Suppose the function f is defined as follows: f(x)=4x^2-5x+1

1. Jun 29, 2015

Jaco Viljoen

1. The problem statement, all variables and given/known data
Suppose the function f is defined as follows:
f(x)=4x^2-5x+1
Write down the D:f and solve the inequality f(x)≤0
D:f (-∞,∞) because the function is a parabola, buy I am not sure how to solve the inequality, I would appreciate some help with this,

Thank you

2. Relevant equations
f(x)=4x^2-5x+1
f(x)≤0
3. The attempt at a solution
D:f (-∞,∞)
4x^2-5x+1≤0

Thank you

Last edited: Jun 29, 2015
2. Jun 29, 2015

PWiz

Why don't you substitute for f(x) in the inequality and see what you get? If you don't know how to deal with a quadratic inequality, try finding the critical values and then think about the graph of the function for a bit.

3. Jun 29, 2015

Jaco Viljoen

Had a dumb moment there, I am busy working on it now.

4. Jun 29, 2015

Jaco Viljoen

D:f (-∞,∞)
4x^2-5x+1≤0
(4x-1)(x-1)≤0
4x-1=0
4x=1
x=(1/4)

x-1=0
x=1

so x=1 and x=(1/4)
1/4≤x≤1

Thank you.

Jaco

Last edited: Jun 29, 2015
5. Jun 29, 2015

RUber

You have found the points where the function equals zero. Your intervals for the function being less than zero will either be between those points or outside of those points.
That is, your answer should be something like $1/4 \leq x \leq 1$ if between,
$x \leq 1/4 \text{ or } x \geq 1$ if outside.
One way to see what the proper interval is might be to test a few points.

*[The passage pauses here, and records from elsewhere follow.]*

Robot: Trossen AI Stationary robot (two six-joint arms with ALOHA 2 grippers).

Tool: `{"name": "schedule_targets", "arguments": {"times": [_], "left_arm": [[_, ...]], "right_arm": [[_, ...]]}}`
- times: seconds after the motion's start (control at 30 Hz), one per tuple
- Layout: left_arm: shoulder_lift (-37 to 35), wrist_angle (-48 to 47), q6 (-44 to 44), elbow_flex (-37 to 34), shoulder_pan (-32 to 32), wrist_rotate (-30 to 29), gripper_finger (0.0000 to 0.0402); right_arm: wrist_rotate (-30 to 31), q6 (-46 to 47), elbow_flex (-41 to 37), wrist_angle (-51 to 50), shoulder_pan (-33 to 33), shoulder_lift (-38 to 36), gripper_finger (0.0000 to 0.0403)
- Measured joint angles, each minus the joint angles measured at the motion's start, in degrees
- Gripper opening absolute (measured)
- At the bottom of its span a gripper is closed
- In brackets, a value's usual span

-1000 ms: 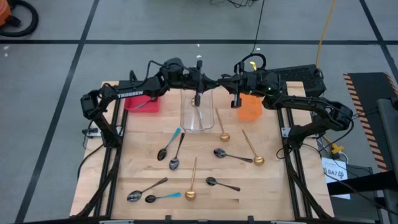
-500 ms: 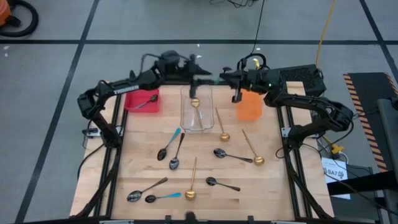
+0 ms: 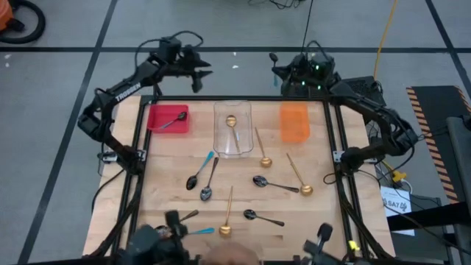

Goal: Sort silverware by color (type)
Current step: Put the blue spoon into the red bin

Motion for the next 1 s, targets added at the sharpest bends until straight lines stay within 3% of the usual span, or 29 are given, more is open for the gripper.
{"name": "schedule_targets", "arguments": {"times": [0.13, 0.33, 0.67, 0.8, 1.0], "left_arm": [[0.0, -0.2, -3.66, 0.0, 5.01, 0.01, 0.0145], [0.11, -1.58, -16.08, 0.0, 10.98, 0.0, 0.0145], [0.26, 0.31, -17.39, 0.0, 11.42, 0.04, 0.0145], [0.26, 4.1, -17.65, -0.02, 11.07, 0.81, 0.0145], [0.26, 9.02, -17.62, -0.01, 7.12, 12.97, 0.0145]], "right_arm": [[-0.13, 3.31, 3.12, -3.84, -3.3, 1.27, 0.0], [-0.17, 13.59, 5.15, -3.82, -6.96, 2.34, 0.0], [-6.15, 29.64, 5.85, -2.45, -9.81, 2.64, 0.0], [-6.23, 24.46, 5.85, 3.42, -8.67, 2.65, 0.0], [-10.42, 6.51, 3.6, 12.43, -3.15, 2.79, 0.0]]}}
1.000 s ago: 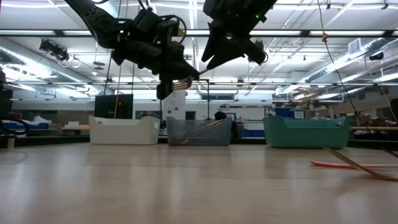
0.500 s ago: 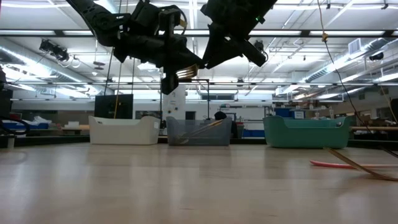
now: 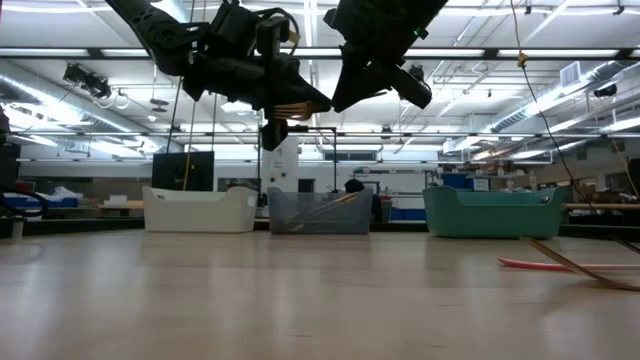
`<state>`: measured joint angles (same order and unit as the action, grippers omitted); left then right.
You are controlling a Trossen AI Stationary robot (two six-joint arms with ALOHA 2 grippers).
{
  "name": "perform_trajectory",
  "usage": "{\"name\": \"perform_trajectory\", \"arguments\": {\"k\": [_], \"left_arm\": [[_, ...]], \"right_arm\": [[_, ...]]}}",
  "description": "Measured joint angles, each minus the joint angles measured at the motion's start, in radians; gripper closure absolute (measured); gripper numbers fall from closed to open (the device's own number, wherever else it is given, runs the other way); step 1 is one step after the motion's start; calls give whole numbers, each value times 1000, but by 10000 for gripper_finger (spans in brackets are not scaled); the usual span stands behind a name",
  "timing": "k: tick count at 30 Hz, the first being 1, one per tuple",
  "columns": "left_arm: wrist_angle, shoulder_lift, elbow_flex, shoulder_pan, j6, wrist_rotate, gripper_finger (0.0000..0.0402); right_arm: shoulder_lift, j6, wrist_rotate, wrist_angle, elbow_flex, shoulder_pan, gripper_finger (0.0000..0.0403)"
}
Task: Sort silverware by color (type)
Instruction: Put the gold fork into the black bin
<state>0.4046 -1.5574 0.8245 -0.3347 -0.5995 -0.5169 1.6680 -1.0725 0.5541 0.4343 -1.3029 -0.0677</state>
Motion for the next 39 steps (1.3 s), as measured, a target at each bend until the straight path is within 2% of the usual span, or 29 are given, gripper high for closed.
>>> {"name": "perform_trajectory", "arguments": {"k": [8, 18, 24, 31, 35, 39], "left_arm": [[15, 2, 0, -16, 132, 7, 292], [-116, 68, 2, -60, 342, 27, 261], [-286, 141, 1, -37, 471, 197, 260], [-468, 226, 2, 58, 579, 402, 260], [-592, 280, 2, 114, 588, 498, 260], [-727, 294, 0, 171, 581, 603, 260]], "right_arm": [[1, 7, -5, -8, 0, 1, 375], [1, 44, -13, 39, 0, 0, 375], [1, 52, -44, 43, 0, 4, 375], [1, 71, -84, 48, 26, 43, 375], [1, 74, -90, 48, 37, 78, 374], [1, 75, -157, 44, 37, 121, 374]]}}
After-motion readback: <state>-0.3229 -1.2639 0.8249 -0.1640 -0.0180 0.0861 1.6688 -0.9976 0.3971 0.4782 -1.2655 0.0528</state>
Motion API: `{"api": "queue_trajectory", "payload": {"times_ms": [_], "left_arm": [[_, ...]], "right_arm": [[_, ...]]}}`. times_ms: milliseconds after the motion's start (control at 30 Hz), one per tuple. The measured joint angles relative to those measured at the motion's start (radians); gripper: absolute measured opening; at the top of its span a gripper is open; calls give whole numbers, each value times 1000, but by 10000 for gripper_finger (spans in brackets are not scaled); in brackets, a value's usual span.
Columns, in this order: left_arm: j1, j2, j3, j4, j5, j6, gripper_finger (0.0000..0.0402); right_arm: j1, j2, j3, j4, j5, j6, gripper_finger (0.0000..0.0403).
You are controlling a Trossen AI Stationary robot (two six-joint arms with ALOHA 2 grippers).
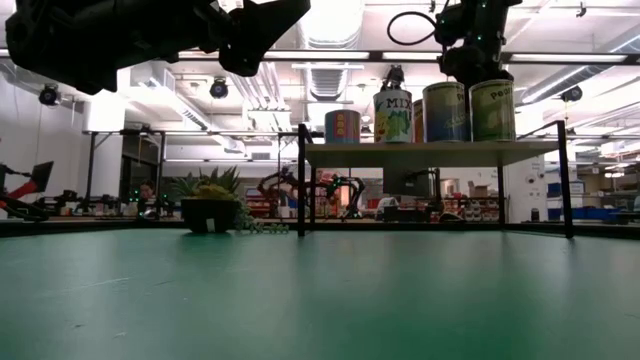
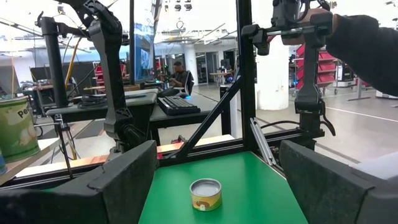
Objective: Pick and place cans onto a shelf
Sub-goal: Put the canned cherries on the shelf
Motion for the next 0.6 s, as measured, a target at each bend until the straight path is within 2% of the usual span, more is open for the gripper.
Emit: {"api": "queue_trajectory", "payload": {"times_ms": [167, 600], "left_arm": [[0, 0, 0, 0, 0, 0, 320], [0, 0, 2, 0, 0, 12, 320]], "right_arm": [[0, -1, 8, -3, 4, -2, 357], [0, -25, 152, -41, 6, 10, 355]]}}
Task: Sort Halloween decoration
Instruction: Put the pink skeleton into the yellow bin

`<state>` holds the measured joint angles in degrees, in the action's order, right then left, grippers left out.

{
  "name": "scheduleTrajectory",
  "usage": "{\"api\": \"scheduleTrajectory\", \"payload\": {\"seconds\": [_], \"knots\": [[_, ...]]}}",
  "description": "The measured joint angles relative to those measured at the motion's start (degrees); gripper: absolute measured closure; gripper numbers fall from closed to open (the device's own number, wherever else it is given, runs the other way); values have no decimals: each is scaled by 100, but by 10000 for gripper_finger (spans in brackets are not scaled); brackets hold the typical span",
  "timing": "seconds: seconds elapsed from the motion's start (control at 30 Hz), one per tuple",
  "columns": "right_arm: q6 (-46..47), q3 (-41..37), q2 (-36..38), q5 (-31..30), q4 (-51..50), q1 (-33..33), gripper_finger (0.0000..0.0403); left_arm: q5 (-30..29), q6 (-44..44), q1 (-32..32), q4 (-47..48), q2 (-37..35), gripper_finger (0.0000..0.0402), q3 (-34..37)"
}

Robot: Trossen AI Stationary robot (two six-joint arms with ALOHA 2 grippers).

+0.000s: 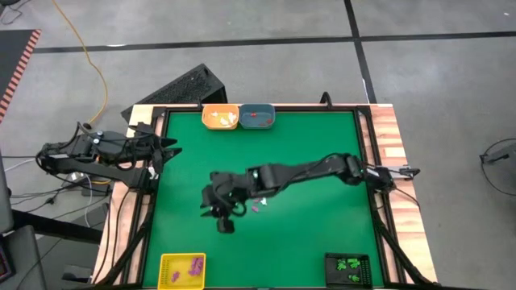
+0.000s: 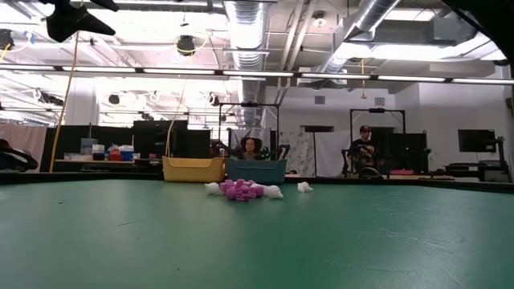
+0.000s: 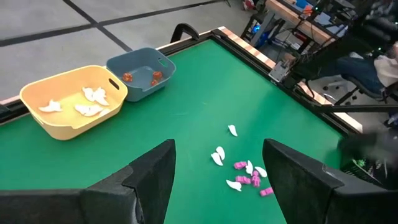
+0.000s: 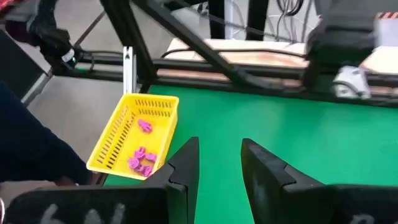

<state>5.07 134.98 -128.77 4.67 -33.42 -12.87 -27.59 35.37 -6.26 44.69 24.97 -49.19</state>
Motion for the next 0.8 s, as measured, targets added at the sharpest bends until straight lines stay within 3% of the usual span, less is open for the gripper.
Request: {"api": "scheduleTrajectory", "payload": {"seconds": [0.33,0.47,0.8], "knots": [[-211,-64,927,-25,-2508,522,285,-3,-144,0,-7,0,170,0],[-353,-145,978,-23,-3537,641,285,-25,-199,0,-76,0,170,0],[-1351,-149,1439,226,-5362,1165,285,-604,-124,0,-190,0,170,0]]}}
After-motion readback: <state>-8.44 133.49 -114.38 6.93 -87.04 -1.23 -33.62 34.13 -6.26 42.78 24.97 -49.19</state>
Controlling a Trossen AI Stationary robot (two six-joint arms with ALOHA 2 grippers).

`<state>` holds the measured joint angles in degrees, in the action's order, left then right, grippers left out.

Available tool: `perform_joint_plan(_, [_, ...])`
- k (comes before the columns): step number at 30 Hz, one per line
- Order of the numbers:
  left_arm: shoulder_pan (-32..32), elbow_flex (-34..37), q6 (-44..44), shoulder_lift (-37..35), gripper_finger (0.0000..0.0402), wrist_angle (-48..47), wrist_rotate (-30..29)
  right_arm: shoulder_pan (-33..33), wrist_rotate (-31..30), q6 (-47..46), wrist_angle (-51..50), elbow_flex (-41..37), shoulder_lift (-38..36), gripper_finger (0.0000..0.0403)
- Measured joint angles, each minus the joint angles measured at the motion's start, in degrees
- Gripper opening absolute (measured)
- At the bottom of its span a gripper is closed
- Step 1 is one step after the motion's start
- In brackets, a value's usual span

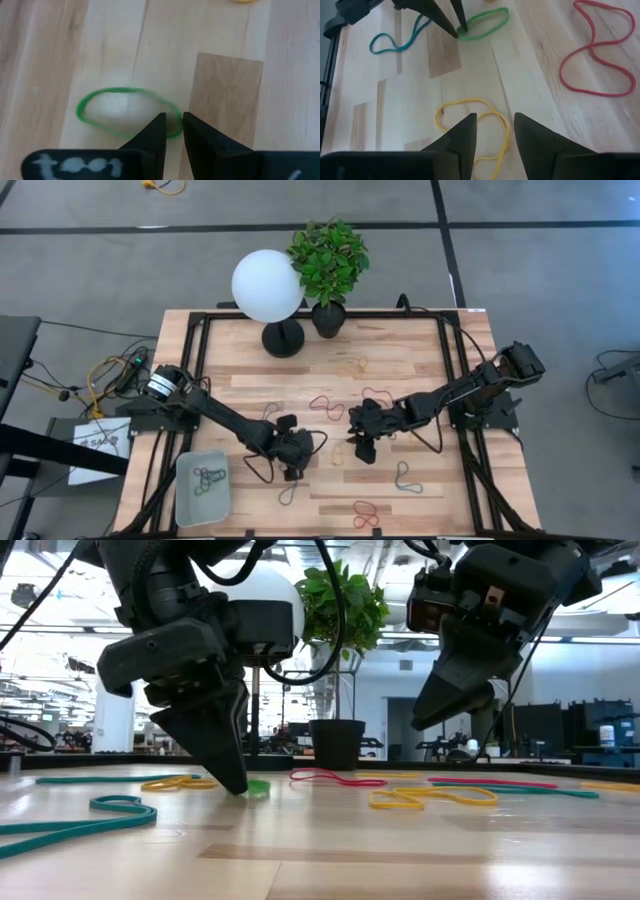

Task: Pick and place items into bin
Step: Put the green rubber band into the gray bin

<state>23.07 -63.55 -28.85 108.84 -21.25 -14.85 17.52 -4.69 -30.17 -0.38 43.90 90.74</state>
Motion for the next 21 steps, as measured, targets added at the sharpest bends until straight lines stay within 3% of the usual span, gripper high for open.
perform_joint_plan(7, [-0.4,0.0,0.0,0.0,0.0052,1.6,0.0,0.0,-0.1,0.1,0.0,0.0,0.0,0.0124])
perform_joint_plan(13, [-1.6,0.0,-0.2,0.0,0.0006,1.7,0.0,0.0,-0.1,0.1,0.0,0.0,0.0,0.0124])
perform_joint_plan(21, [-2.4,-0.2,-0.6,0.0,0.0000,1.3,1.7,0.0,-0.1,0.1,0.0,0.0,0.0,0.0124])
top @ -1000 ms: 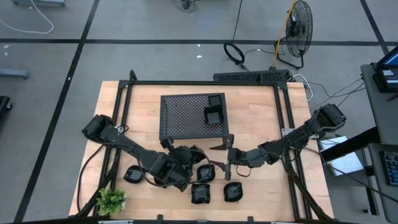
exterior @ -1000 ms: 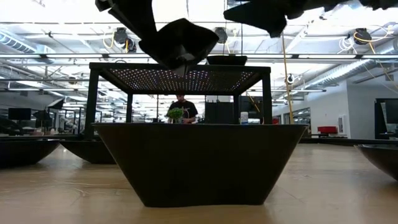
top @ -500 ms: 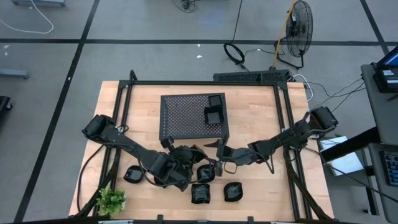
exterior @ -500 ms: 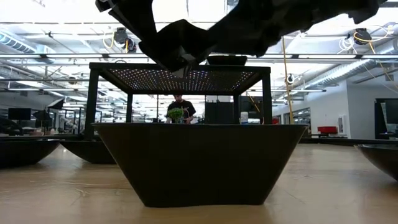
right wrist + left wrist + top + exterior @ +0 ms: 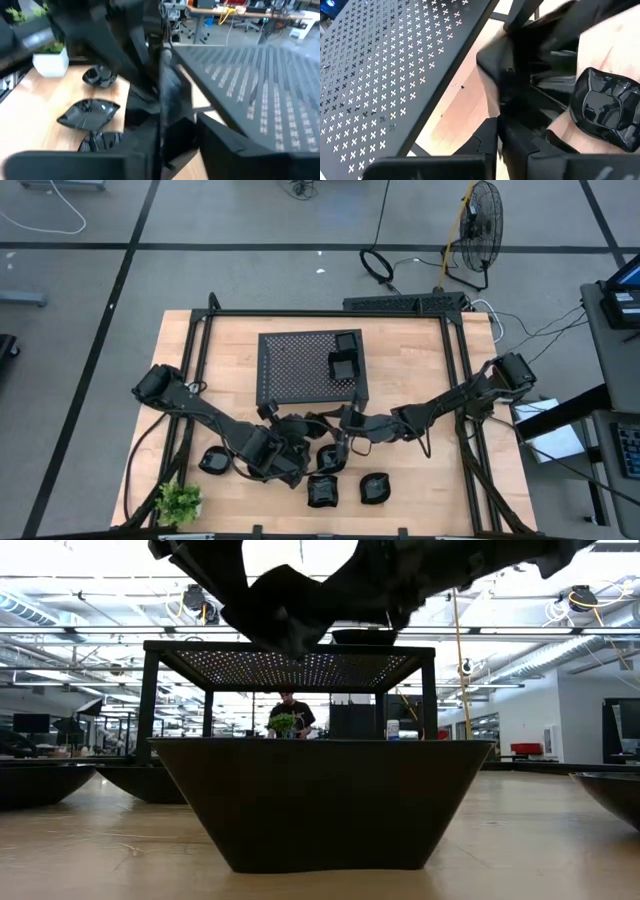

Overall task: Pick & Place Mini shaped plates
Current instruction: Stack the distorted square plate onto the stacked distorted square plate on the shelf

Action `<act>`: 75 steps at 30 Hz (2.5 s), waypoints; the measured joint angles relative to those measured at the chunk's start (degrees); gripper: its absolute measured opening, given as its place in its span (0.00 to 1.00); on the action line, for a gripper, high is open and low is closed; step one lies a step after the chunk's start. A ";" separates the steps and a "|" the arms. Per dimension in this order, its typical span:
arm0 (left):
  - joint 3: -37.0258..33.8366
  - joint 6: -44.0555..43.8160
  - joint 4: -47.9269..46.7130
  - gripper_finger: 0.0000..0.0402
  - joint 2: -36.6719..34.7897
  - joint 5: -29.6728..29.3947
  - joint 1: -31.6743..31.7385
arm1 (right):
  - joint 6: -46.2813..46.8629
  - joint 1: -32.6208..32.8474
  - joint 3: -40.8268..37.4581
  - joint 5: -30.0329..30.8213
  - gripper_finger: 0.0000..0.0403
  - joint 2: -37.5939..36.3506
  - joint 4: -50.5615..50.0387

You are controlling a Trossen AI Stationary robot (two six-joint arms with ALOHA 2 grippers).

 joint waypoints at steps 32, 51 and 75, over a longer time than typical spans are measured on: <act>14.90 16.15 6.00 0.51 -0.64 -9.21 -5.12 | -5.70 0.21 0.57 -1.54 0.00 -1.22 -1.43; 18.75 4.09 -7.22 0.61 -2.93 -26.85 -15.05 | 19.98 -30.05 23.26 -29.77 0.00 -19.42 -65.10; 18.71 0.03 -9.23 0.61 -2.91 -22.80 -12.39 | 27.78 -26.87 14.50 -13.73 0.04 -18.40 -55.52</act>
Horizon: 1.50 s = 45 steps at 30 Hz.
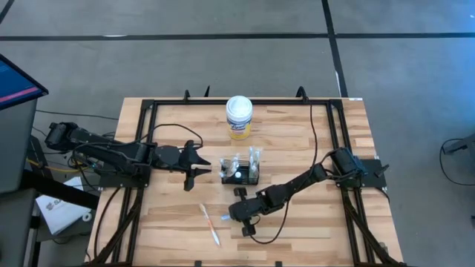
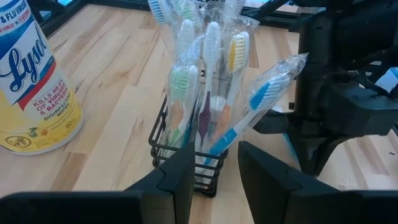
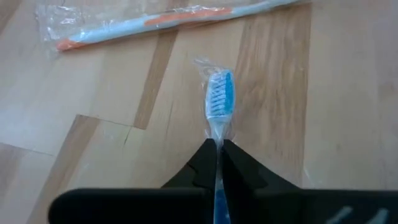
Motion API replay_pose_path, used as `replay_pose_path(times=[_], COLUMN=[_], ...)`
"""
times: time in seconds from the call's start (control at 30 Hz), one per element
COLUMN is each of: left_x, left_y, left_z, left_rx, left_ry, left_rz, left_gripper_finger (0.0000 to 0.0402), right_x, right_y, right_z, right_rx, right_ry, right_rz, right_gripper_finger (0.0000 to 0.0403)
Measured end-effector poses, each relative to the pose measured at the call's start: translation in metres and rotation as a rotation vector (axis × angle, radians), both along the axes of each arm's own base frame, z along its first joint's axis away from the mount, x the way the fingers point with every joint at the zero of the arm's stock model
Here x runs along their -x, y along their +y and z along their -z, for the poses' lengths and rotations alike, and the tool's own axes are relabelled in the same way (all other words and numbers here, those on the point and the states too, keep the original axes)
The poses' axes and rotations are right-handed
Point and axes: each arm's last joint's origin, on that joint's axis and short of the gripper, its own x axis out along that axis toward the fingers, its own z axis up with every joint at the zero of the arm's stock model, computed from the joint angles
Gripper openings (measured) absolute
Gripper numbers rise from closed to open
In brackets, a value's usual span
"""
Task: Pick & Place toothbrushing station
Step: Put the blue toothbrush into the black mesh organizer
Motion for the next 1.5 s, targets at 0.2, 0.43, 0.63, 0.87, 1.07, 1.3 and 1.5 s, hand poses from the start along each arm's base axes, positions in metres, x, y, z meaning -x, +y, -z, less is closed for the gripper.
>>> replay_pose_path(times=[0.2, 0.43, 0.63, 0.87, 1.07, 1.3, 1.5], left_x=[0.0, 0.0, 0.0, 0.0, 0.0, 0.0, -0.001], left_y=[0.0, 0.0, 0.0, 0.0, 0.0, 0.0, 0.0], left_z=[0.0, 0.0, 0.0, 0.0, 0.0, 0.0, -0.002], left_rx=[0.0, 0.0, 0.0, 0.0, 0.0, -0.006, -0.033], left_ry=[0.0, 0.001, 0.001, 0.003, 0.004, 0.002, -0.022], left_rz=[0.0, 0.001, 0.001, 0.001, 0.005, 0.007, 0.022], left_gripper_finger=[0.0117, 0.0117, 0.0117, 0.0117, 0.0117, 0.0117, 0.0117], right_x=[0.001, 0.004, 0.009, 0.023, 0.028, 0.033, 0.031], right_y=[0.0, 0.0, -0.001, -0.004, -0.005, -0.009, -0.009], right_z=[-0.023, -0.056, -0.076, -0.098, -0.114, -0.134, -0.157], right_rx=[-0.016, -0.018, 0.016, 0.114, 0.126, 0.137, 0.127], right_ry=[-0.054, -0.15, -0.195, -0.191, -0.23, -0.301, -0.452], right_rz=[-0.004, -0.019, -0.041, 0.017, 0.037, 0.08, 0.072], right_gripper_finger=[0.0001, 0.0, 0.0, 0.0, 0.0, 0.0, 0.0])
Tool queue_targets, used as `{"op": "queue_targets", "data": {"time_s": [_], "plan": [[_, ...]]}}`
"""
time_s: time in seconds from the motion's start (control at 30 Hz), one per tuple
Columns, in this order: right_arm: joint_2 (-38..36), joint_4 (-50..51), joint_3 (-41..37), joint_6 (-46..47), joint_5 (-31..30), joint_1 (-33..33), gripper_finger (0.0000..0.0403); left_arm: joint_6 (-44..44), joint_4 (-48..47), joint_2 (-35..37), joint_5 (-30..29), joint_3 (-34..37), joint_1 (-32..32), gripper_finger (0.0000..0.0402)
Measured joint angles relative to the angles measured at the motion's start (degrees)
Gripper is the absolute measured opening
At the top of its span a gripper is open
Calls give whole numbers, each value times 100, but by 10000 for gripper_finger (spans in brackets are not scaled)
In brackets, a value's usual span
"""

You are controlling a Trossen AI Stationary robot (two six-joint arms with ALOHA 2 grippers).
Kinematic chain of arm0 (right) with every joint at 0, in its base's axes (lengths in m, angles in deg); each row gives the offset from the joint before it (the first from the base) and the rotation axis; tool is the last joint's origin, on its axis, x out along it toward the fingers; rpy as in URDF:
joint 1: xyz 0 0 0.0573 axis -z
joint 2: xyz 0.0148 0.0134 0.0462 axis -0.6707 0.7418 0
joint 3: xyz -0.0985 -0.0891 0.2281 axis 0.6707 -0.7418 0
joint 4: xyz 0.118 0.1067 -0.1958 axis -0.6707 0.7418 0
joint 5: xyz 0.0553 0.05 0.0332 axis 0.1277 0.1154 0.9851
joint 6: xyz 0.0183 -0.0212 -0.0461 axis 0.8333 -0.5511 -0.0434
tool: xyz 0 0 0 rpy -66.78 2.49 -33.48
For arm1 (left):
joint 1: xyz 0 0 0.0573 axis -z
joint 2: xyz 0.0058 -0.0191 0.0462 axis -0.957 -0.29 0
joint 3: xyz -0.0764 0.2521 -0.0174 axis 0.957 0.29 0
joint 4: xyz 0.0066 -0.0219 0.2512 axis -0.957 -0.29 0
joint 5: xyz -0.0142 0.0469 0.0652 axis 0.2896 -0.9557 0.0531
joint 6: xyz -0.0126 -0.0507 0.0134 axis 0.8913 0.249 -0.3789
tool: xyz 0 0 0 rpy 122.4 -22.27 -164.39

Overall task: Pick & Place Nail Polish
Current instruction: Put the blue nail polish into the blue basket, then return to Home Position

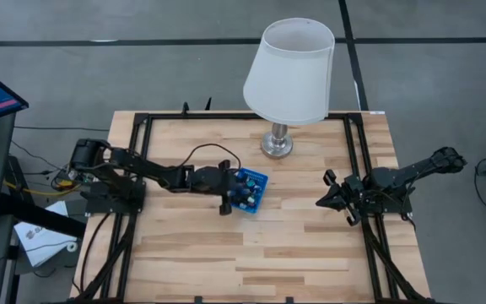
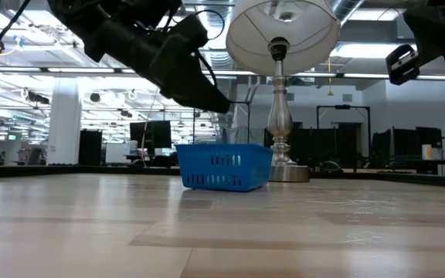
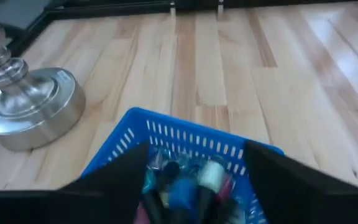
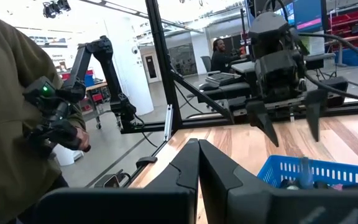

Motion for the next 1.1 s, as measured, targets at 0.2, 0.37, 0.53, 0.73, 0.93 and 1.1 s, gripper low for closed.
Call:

Last edited by a moderator: Jun 29, 2015
6. Jun 29, 2015

Jaco Viljoen

Thank you Ruber,
I have mended my answer above,
Thank you again,

Jaco

7. Jun 29, 2015

RUber

I see you chose the correct interval, but did not express why it was correct. Did you plot a point inside or use a different method?

8. Jun 29, 2015

Jaco Viljoen

Ruben,
I substituted a few values into the equation see what was in fact true.
Thank you,

9. Jun 29, 2015

PWiz

A good way to solve these problems is to look at the coefficient of the x^2 term. If it is positive, you'll get a U shaped graph, and any inequality of the type "less than or equal to" will give you a closed interval, whereas an inequality of the type "greater than or equal to" will give you two separate inequalities. The reverse is true if the x^2 coefficient is negative (an inverted U shape graph is produced). This is of course only valid if a solution to the equality between the quadratic function and whatever it is being compared with exists.

10. Jun 29, 2015

Staff: Mentor

Strictly speaking, you were working with an inequality, not an equation.

11. Jun 29, 2015

HallsofIvy

Staff Emeritus
in addition to finding where $4x^2- 5x+ 1$ is equal to 0, you have determied that it can be factored as $(4x- 1)(x- 1)$ so the inequality can be written as $(4x- 1)(x- 1)\le 0$.

Now, use the fact that "the product of two numbers is negative if and only if the two numbers are of different sign".
Here, that tells you that either $4x- 1\le 0$ and $x- 1\ge 0$ or $4x- 1\ge 0$ and $x- 1\le 0$.